* _What you have to do_
Line by line, repeat the material below without any deviation.

Recorded data Block Start

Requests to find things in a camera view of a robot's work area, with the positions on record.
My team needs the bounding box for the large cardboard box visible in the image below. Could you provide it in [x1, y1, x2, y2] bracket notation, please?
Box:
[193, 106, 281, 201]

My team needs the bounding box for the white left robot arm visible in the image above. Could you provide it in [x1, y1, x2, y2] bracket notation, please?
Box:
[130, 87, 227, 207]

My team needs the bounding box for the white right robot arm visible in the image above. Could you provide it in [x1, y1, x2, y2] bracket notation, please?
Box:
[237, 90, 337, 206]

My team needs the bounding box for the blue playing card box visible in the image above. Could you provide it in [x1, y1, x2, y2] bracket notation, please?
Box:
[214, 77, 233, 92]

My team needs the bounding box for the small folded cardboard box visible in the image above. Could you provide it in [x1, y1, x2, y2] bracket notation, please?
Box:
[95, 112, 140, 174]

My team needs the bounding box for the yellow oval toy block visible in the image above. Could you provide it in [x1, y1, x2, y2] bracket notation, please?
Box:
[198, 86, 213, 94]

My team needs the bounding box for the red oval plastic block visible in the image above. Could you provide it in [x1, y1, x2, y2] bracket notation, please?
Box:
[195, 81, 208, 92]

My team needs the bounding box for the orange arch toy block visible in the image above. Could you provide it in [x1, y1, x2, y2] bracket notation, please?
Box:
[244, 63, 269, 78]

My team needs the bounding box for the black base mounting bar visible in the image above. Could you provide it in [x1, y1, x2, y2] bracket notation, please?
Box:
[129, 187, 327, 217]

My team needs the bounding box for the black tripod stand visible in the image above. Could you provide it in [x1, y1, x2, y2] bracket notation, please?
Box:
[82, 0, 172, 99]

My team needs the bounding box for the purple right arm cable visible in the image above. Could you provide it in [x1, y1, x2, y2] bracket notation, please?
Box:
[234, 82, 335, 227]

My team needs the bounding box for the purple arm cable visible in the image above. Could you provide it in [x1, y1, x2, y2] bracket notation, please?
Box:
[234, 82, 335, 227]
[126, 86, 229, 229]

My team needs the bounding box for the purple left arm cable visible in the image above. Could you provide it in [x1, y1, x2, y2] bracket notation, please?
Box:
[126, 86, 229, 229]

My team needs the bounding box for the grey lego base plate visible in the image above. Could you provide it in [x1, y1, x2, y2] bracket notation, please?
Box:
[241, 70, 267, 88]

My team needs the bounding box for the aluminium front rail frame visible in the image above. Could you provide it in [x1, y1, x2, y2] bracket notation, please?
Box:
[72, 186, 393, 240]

Recorded data Block End

* _Result_
Requests to find things in a camera view of a robot's work area, with the positions on record.
My team needs the bounding box for the large cardboard box visible in the image below. Could you provide it in [x1, y1, x2, y2] bracket notation, please?
Box:
[193, 106, 281, 201]

My team needs the bounding box for the white left robot arm visible in the image above. Could you provide it in [x1, y1, x2, y2] bracket notation, please?
Box:
[130, 87, 227, 207]

My team needs the bounding box for the white right robot arm visible in the image above. Could you provide it in [x1, y1, x2, y2] bracket notation, please?
Box:
[237, 90, 337, 206]

My team needs the bounding box for the blue playing card box visible in the image above. Could you provide it in [x1, y1, x2, y2] bracket notation, please?
Box:
[214, 77, 233, 92]

My team needs the bounding box for the small folded cardboard box visible in the image above. Could you provide it in [x1, y1, x2, y2] bracket notation, please?
Box:
[95, 112, 140, 174]

My team needs the bounding box for the yellow oval toy block visible in the image above. Could you provide it in [x1, y1, x2, y2] bracket notation, please?
Box:
[198, 86, 213, 94]

My team needs the bounding box for the red oval plastic block visible in the image above. Could you provide it in [x1, y1, x2, y2] bracket notation, please?
Box:
[195, 81, 208, 92]

My team needs the bounding box for the orange arch toy block visible in the image above. Could you provide it in [x1, y1, x2, y2] bracket notation, please?
Box:
[244, 63, 269, 78]

My team needs the bounding box for the black base mounting bar visible in the image above. Could you provide it in [x1, y1, x2, y2] bracket notation, please?
Box:
[129, 187, 327, 217]

My team needs the bounding box for the black tripod stand visible in the image above. Could you provide it in [x1, y1, x2, y2] bracket notation, please?
Box:
[82, 0, 172, 99]

My team needs the bounding box for the purple right arm cable visible in the image above. Could you provide it in [x1, y1, x2, y2] bracket notation, please?
Box:
[234, 82, 335, 227]

My team needs the bounding box for the purple arm cable visible in the image above. Could you provide it in [x1, y1, x2, y2] bracket notation, please?
Box:
[234, 82, 335, 227]
[126, 86, 229, 229]

My team needs the bounding box for the purple left arm cable visible in the image above. Could you provide it in [x1, y1, x2, y2] bracket notation, please?
Box:
[126, 86, 229, 229]

My team needs the bounding box for the grey lego base plate visible in the image above. Could you provide it in [x1, y1, x2, y2] bracket notation, please?
Box:
[241, 70, 267, 88]

My team needs the bounding box for the aluminium front rail frame visible in the image above. Could you provide it in [x1, y1, x2, y2] bracket notation, please?
Box:
[72, 186, 393, 240]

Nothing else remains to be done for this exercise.